## Task brief
Reproduce all of the data word for word.
##### The data
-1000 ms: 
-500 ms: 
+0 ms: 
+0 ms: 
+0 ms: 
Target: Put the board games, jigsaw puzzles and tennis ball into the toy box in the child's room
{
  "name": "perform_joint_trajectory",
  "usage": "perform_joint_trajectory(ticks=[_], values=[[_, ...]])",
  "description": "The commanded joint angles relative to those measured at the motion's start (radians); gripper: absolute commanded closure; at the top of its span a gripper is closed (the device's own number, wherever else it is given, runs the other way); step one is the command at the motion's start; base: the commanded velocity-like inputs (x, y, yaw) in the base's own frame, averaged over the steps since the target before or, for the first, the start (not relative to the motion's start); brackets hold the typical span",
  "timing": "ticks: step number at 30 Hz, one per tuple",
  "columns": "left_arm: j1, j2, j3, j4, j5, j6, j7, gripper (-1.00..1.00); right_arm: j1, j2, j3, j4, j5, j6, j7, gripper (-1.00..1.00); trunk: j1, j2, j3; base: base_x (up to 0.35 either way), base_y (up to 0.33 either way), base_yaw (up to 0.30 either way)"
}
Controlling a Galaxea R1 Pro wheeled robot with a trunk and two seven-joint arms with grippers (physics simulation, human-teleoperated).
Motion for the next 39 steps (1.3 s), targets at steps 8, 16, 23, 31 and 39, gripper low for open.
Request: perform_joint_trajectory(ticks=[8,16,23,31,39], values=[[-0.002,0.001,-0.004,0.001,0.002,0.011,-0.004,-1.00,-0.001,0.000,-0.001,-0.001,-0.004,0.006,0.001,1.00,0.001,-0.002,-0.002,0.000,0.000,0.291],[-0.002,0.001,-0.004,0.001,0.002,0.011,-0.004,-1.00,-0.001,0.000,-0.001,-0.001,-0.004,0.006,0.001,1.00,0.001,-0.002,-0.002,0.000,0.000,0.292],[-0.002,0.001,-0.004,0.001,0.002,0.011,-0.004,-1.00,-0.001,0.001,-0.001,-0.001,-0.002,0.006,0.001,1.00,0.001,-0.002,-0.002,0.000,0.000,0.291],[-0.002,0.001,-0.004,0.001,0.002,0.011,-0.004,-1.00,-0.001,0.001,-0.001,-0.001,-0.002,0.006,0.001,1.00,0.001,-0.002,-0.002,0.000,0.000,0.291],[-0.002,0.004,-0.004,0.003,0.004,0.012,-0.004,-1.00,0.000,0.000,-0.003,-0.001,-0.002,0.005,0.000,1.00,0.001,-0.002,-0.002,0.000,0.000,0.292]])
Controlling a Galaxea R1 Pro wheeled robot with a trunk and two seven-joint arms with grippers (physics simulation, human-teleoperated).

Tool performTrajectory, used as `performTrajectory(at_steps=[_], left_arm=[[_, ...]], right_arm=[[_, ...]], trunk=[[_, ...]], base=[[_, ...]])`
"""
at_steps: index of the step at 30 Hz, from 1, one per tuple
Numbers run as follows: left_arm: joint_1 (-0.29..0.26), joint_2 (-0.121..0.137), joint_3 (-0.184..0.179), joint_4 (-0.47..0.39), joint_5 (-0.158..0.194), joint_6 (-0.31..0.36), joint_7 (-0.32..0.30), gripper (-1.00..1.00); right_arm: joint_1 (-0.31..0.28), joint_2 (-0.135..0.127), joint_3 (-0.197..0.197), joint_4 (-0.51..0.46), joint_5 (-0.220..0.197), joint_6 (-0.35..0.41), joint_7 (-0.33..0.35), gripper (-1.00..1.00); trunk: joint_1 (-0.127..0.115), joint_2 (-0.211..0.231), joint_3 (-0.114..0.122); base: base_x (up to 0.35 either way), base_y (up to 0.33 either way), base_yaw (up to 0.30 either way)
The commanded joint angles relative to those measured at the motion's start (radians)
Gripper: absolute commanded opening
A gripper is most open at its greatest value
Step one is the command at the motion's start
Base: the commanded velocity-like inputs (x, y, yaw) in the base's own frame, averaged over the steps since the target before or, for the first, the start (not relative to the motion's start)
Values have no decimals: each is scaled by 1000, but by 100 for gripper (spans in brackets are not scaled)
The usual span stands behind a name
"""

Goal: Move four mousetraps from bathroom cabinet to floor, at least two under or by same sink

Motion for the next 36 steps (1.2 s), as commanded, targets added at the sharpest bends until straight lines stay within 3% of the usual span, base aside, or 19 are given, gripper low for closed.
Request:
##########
## Written response
-1000 ms: 
-500 ms: 
+0 ms: 
+0 ms: 
+0 ms: 
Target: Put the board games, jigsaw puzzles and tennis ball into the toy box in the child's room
{
  "name": "perform_joint_trajectory",
  "usage": "perform_joint_trajectory(ticks=[_], values=[[_, ...]])",
  "description": "The commanded joint angles relative to those measured at the motion's start (radians); gripper: absolute commanded closure; at the top of its span a gripper is closed (the device's own number, wherever else it is given, runs the other way); step one is the command at the motion's start; base: the commanded velocity-like inputs (x, y, yaw) in the base's own frame, averaged over the steps since the target before or, for the first, the start (not relative to the motion's start); brackets hold the typical span",
  "timing": "ticks: step number at 30 Hz, one per tuple",
  "columns": "left_arm: j1, j2, j3, j4, j5, j6, j7, gripper (-1.00..1.00); right_arm: j1, j2, j3, j4, j5, j6, j7, gripper (-1.00..1.00); trunk: j1, j2, j3; base: base_x (up to 0.35 either way), base_y (up to 0.33 either way), base_yaw (up to 0.30 either way)"
}
Controlling a Galaxea R1 Pro wheeled robot with a trunk and two seven-joint arms with grippers (physics simulation, human-teleoperated).
Motion for the next 39 steps (1.3 s), targets at steps 8, 16, 23, 31 and 39, gripper low for open.
Request: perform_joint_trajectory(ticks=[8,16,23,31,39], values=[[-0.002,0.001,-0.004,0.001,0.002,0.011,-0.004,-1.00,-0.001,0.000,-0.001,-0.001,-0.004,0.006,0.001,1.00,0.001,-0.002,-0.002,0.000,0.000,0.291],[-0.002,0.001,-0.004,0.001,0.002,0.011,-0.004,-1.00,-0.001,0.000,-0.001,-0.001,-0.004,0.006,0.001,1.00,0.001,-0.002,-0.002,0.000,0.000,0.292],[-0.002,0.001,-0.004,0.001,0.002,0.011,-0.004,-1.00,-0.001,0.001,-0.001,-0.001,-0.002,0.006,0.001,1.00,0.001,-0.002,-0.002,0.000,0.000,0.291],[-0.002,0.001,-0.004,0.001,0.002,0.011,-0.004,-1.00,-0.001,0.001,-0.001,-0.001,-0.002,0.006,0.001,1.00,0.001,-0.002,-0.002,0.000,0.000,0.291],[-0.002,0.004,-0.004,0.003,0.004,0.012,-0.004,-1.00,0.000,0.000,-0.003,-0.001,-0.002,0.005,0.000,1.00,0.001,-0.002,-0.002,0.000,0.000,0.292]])
Controlling a Galaxea R1 Pro wheeled robot with a trunk and two seven-joint arms with grippers (physics simulation, human-teleoperated).

Tool performTrajectory, used as `performTrajectory(at_steps=[_], left_arm=[[_, ...]], right_arm=[[_, ...]], trunk=[[_, ...]], base=[[_, ...]])`
"""
at_steps: index of the step at 30 Hz, from 1, one per tuple
Numbers run as follows: left_arm: joint_1 (-0.29..0.26), joint_2 (-0.121..0.137), joint_3 (-0.184..0.179), joint_4 (-0.47..0.39), joint_5 (-0.158..0.194), joint_6 (-0.31..0.36), joint_7 (-0.32..0.30), gripper (-1.00..1.00); right_arm: joint_1 (-0.31..0.28), joint_2 (-0.135..0.127), joint_3 (-0.197..0.197), joint_4 (-0.51..0.46), joint_5 (-0.220..0.197), joint_6 (-0.35..0.41), joint_7 (-0.33..0.35), gripper (-1.00..1.00); trunk: joint_1 (-0.127..0.115), joint_2 (-0.211..0.231), joint_3 (-0.114..0.122); base: base_x (up to 0.35 either way), base_y (up to 0.33 either way), base_yaw (up to 0.30 either way)
The commanded joint angles relative to those measured at the motion's start (radians)
Gripper: absolute commanded opening
A gripper is most open at its greatest value
Step one is the command at the motion's start
Base: the commanded velocity-like inputs (x, y, yaw) in the base's own frame, averaged over the steps since the target before or, for the first, the start (not relative to the motion's start)
Values have no decimals: each is scaled by 1000, but by 100 for gripper (spans in brackets are not scaled)
The usual span stands behind a name
"""

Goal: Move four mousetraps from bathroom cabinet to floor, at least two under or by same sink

Motion for the next 36 steps (1.2 s), as commanded, targets added at the sharpest bends until straight lines stay within 3% of the usual span, base aside, or 19 are given, gripper low for closed.
Request:

That is the complete answer to the exercise.